### Dataset excerpt:
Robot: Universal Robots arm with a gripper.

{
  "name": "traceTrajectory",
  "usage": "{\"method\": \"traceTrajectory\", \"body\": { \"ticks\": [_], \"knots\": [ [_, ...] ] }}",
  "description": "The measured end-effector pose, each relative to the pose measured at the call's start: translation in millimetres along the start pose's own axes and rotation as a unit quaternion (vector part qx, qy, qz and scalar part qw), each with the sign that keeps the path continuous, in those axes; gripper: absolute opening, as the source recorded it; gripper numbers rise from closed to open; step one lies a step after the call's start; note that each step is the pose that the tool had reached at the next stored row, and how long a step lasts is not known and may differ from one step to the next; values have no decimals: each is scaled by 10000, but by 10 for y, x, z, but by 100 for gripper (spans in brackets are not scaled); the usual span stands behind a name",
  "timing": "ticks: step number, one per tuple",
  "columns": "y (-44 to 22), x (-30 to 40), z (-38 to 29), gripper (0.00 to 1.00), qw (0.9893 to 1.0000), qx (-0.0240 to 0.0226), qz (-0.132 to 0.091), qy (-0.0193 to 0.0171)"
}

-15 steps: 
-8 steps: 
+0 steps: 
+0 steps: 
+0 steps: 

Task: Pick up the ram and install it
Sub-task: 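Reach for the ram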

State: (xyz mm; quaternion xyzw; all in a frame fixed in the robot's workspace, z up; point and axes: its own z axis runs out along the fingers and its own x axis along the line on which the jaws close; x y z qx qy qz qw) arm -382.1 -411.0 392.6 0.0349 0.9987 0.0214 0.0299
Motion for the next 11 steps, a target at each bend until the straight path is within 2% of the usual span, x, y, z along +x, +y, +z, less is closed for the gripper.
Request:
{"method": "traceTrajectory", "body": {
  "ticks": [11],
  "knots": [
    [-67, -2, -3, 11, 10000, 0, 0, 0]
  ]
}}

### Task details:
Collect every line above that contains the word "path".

### Response to the task:
  "description": "The measured end-effector pose, each relative to the pose measured at the call's start: translation in millimetres along the start pose's own axes and rotation as a unit quaternion (vector part qx, qy, qz and scalar part qw), each with the sign that keeps the path continuous, in those axes; gripper: absolute opening, as the source recorded it; gripper numbers rise from closed to open; step one lies a step after the call's start; note that each step is the pose that the tool had reached at the next stored row, and how long a step lasts is not known and may differ from one step to the next; values have no decimals: each is scaled by 10000, but by 10 for y, x, z, but by 100 for gripper (spans in brackets are not scaled); the usual span stands behind a name",
Motion for the next 11 steps, a target at each bend until the straight path is within 2% of the usual span, x, y, z along +x, +y, +z, less is closed for the gripper.

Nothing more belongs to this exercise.